What this task involves =>
Transcribe, word for word, all of the entries below, and exclude any pictures from the copy.

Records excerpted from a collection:

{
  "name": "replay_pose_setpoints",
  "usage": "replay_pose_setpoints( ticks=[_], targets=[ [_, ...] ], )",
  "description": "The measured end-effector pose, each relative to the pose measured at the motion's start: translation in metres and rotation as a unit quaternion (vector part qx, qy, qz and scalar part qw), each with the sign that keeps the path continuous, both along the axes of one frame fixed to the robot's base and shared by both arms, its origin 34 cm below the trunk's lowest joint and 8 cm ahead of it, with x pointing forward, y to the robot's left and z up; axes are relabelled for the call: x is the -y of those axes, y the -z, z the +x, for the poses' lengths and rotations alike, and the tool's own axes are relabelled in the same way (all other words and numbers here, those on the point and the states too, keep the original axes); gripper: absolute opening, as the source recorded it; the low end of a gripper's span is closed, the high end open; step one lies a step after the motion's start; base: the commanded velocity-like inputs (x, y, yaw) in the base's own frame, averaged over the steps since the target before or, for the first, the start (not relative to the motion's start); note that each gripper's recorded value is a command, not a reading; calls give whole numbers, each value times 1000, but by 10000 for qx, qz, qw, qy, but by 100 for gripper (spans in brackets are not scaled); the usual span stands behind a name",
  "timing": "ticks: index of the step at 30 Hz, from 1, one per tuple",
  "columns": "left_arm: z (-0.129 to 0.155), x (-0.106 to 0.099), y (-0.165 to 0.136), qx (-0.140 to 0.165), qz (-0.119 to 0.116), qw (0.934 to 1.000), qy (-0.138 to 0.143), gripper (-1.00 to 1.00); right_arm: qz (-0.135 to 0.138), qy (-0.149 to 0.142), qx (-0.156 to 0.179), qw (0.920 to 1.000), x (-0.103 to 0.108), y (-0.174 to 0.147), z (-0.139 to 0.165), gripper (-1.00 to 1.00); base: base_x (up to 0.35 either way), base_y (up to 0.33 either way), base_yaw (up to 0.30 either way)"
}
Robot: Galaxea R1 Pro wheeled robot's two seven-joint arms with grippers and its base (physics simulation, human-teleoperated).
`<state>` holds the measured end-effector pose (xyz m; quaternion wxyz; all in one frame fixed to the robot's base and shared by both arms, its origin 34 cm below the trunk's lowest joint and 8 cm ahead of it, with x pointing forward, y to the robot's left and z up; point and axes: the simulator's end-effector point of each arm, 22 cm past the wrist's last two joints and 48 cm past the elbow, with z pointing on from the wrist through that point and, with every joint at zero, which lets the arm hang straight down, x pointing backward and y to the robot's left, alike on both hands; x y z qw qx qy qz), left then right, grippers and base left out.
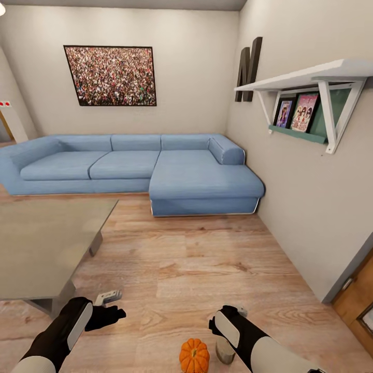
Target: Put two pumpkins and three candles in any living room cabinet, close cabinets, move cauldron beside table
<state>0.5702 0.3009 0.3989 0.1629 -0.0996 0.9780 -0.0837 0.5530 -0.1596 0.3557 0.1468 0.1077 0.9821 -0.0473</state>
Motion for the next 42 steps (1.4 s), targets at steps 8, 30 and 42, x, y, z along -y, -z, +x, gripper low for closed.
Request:
replay_pose_setpoints(
  ticks=[8,30,42],
  targets=[
    [-4,2,18,-5,-15,10000,4,100,-49,73,38,10000,7,19,-4,100,0,0,0],
    [-16,4,60,-40,-60,10000,40,100,-230,185,-204,9994,31,81,-33,100,0,0,0],
    [-21,6,70,-173,-552,9982,-151,100,-243,194,-297,9991,33,106,-42,100,0,0,0]
  ],
)
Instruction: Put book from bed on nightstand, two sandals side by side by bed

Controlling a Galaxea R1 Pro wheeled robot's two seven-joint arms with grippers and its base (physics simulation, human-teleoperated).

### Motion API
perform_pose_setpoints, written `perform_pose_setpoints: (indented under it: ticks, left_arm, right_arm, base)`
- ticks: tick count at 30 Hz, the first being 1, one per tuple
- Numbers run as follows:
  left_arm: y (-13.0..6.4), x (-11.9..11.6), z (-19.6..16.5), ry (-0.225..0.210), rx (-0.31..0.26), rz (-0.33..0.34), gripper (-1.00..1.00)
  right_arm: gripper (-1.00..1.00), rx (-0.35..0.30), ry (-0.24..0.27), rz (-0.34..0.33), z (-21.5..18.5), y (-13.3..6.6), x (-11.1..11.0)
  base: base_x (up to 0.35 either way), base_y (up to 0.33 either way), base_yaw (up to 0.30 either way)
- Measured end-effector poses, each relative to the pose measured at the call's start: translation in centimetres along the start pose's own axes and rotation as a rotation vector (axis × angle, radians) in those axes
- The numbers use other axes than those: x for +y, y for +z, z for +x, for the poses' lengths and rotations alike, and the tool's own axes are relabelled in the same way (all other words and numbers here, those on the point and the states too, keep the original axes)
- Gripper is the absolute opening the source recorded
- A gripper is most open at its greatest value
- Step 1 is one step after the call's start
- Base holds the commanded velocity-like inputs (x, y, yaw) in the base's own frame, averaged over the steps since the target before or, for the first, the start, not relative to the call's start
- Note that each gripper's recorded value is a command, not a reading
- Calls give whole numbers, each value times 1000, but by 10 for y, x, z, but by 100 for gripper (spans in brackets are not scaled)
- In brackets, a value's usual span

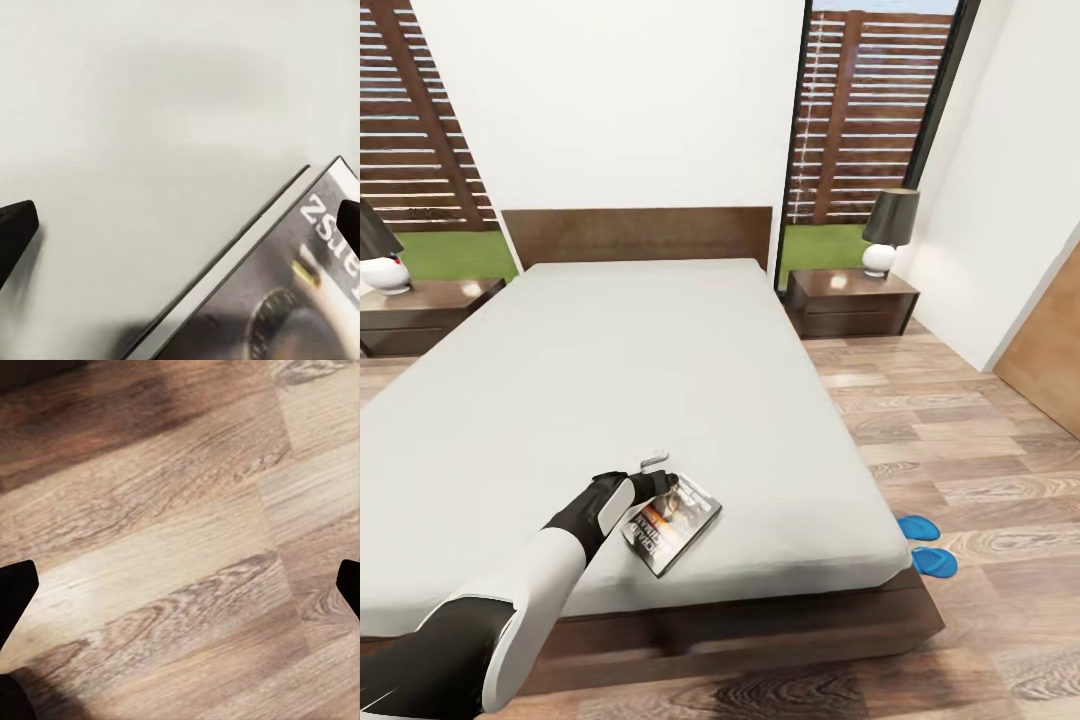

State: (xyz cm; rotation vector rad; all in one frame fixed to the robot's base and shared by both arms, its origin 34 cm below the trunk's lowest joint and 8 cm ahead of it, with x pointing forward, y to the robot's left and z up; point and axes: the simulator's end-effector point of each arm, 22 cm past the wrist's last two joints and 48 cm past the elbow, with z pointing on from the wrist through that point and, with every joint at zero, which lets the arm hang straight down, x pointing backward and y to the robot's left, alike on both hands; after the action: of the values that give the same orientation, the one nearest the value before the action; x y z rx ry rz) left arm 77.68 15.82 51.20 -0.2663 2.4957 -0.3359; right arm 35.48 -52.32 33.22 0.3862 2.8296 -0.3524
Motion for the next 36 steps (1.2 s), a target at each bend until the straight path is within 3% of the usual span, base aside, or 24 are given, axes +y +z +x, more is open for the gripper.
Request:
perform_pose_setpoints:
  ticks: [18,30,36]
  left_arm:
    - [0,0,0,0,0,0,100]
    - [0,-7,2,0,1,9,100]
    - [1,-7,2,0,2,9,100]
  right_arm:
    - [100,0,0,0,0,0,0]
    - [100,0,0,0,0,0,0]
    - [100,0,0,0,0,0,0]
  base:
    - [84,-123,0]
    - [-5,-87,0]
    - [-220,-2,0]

Finished exercise =>
{
  "name": "replay_pose_setpoints",
  "usage": "replay_pose_setpoints( ticks=[_], targets=[ [_, ...] ], )",
  "description": "The measured end-effector pose, each relative to the pose measured at the motion's start: translation in metres and rotation as a unit quaternion (vector part qx, qy, qz and scalar part qw), each with the sign that keeps the path continuous, both along the axes of one frame fixed to the robot's base and shared by both arms, its origin 34 cm below the trunk's lowest joint and 8 cm ahead of it, with x pointing forward, y to the robot's left and z up; axes are relabelled for the call: x is the -y of those axes, y the -z, z the +x, for the poses' lengths and rotations alike, and the tool's own axes are relabelled in the same way (all other words and numbers here, those on the point and the states too, keep the original axes); gripper: absolute opening, as the source recorded it; the low end of a gripper's span is closed, the high end open; step one lies a step after the motion's start; base: the commanded velocity-like inputs (x, y, yaw) in the base's own frame, averaged over the steps since the target before or, for the first, the start (not relative to the motion's start); note that each gripper's recorded value is a command, not a reading; calls give whole numbers, each value times 1000, but by 10000 for qx, qz, qw, qy, but by 100 for gripper (spans in brackets are not scaled); the usual span stands behind a name",
  "timing": "ticks: index of the step at 30 Hz, from 1, one per tuple",
  "columns": "left_arm: z (-0.129 to 0.155), x (-0.106 to 0.099), y (-0.165 to 0.136), qx (-0.140 to 0.165), qz (-0.119 to 0.116), qw (0.934 to 1.000), qy (-0.138 to 0.143), gripper (-1.00 to 1.00); right_arm: qz (-0.135 to 0.138), qy (-0.149 to 0.142), qx (-0.156 to 0.179), qw (0.920 to 1.000), x (-0.103 to 0.108), y (-0.174 to 0.147), z (-0.139 to 0.165), gripper (-1.00 to 1.00); base: base_x (up to 0.35 either way), base_y (up to 0.33 either way), base_yaw (up to 0.30 either way)"
}
Robot: Galaxea R1 Pro wheeled robot's two seven-joint arms with grippers and its base (physics simulation, human-teleoperated).
`<state>` holds the measured end-effector pose (xyz m; quaternion wxyz; all in one frame fixed to the robot's base and shared by both arms, its origin 34 cm below the trunk's lowest joint and 8 cm ahead of it, with x pointing forward, y to the robot's left and z up; point and axes: the simulator's end-effector point of each arm, 22 cm past the wrist's last two joints and 48 cm past the elbow, with z pointing on from the wrist through that point and, with every joint at zero, which lets the arm hang straight down, x pointing backward and y to the robot's left, alike on both hands; x y z qw qx qy qz), left then right, grippers and base left out.
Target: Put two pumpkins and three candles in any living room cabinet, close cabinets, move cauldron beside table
<state>0.5702 0.3009 0.3989 0.1629 -0.0996 0.9780 -0.0837 0.5530 -0.1596 0.3557 0.1468 0.1077 0.9821 -0.0473</state>
Motion for the next 42 steps (1.4 s), targets at steps 8, 30 and 42, x, y, z along -y, -z, +x, gripper low for closed.
Request:
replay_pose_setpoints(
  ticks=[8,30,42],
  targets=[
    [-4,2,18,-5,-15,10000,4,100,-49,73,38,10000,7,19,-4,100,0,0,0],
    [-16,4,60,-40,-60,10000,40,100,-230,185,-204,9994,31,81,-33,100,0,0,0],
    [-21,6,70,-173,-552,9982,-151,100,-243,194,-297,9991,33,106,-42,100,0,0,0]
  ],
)
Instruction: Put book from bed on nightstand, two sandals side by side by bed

Controlling a Galaxea R1 Pro wheeled robot's two seven-joint arms with grippers and its base (physics simulation, human-teleoperated).

### Motion API
perform_pose_setpoints, written `perform_pose_setpoints: (indented under it: ticks, left_arm, right_arm, base)`
- ticks: tick count at 30 Hz, the first being 1, one per tuple
- Numbers run as follows:
  left_arm: y (-13.0..6.4), x (-11.9..11.6), z (-19.6..16.5), ry (-0.225..0.210), rx (-0.31..0.26), rz (-0.33..0.34), gripper (-1.00..1.00)
  right_arm: gripper (-1.00..1.00), rx (-0.35..0.30), ry (-0.24..0.27), rz (-0.34..0.33), z (-21.5..18.5), y (-13.3..6.6), x (-11.1..11.0)
  base: base_x (up to 0.35 either way), base_y (up to 0.33 either way), base_yaw (up to 0.30 either way)
- Measured end-effector poses, each relative to the pose measured at the call's start: translation in centimetres along the start pose's own axes and rotation as a rotation vector (axis × angle, radians) in those axes
- The numbers use other axes than those: x for +y, y for +z, z for +x, for the poses' lengths and rotations alike, and the tool's own axes are relabelled in the same way (all other words and numbers here, those on the point and the states too, keep the original axes)
- Gripper is the absolute opening the source recorded
- A gripper is most open at its greatest value
- Step 1 is one step after the call's start
- Base holds the commanded velocity-like inputs (x, y, yaw) in the base's own frame, averaged over the steps since the target before or, for the first, the start, not relative to the call's start
- Note that each gripper's recorded value is a command, not a reading
- Calls give whole numbers, each value times 1000, but by 10 for y, x, z, but by 100 for gripper (spans in brackets are not scaled)
- In brackets, a value's usual span


State: (xyz cm; rotation vector rad; all in one frame fixed to the robot's base and shared by both arms, its origin 34 cm below the trunk's lowest joint and 8 cm ahead of it, with x pointing forward, y to the robot's left and z up; point and axes: the simulator's end-effector point of each arm, 22 cm past the wrist's last two joints and 48 cm past the elbow, with z pointing on from the wrist through that point and, with every joint at zero, which lets the arm hang straight down, x pointing backward and y to the robot's left, alike on both hands; after the action: of the values that give the same orientation, the one nearest the value before the action; x y z rx ry rz) left arm 77.68 15.82 51.20 -0.2663 2.4957 -0.3359; right arm 35.48 -52.32 33.22 0.3862 2.8296 -0.3524
Motion for the next 36 steps (1.2 s), a target at each bend until the straight path is within 3% of the usual span, base aside, or 24 are given, axes +y +z +x, more is open for the gripper.
Request:
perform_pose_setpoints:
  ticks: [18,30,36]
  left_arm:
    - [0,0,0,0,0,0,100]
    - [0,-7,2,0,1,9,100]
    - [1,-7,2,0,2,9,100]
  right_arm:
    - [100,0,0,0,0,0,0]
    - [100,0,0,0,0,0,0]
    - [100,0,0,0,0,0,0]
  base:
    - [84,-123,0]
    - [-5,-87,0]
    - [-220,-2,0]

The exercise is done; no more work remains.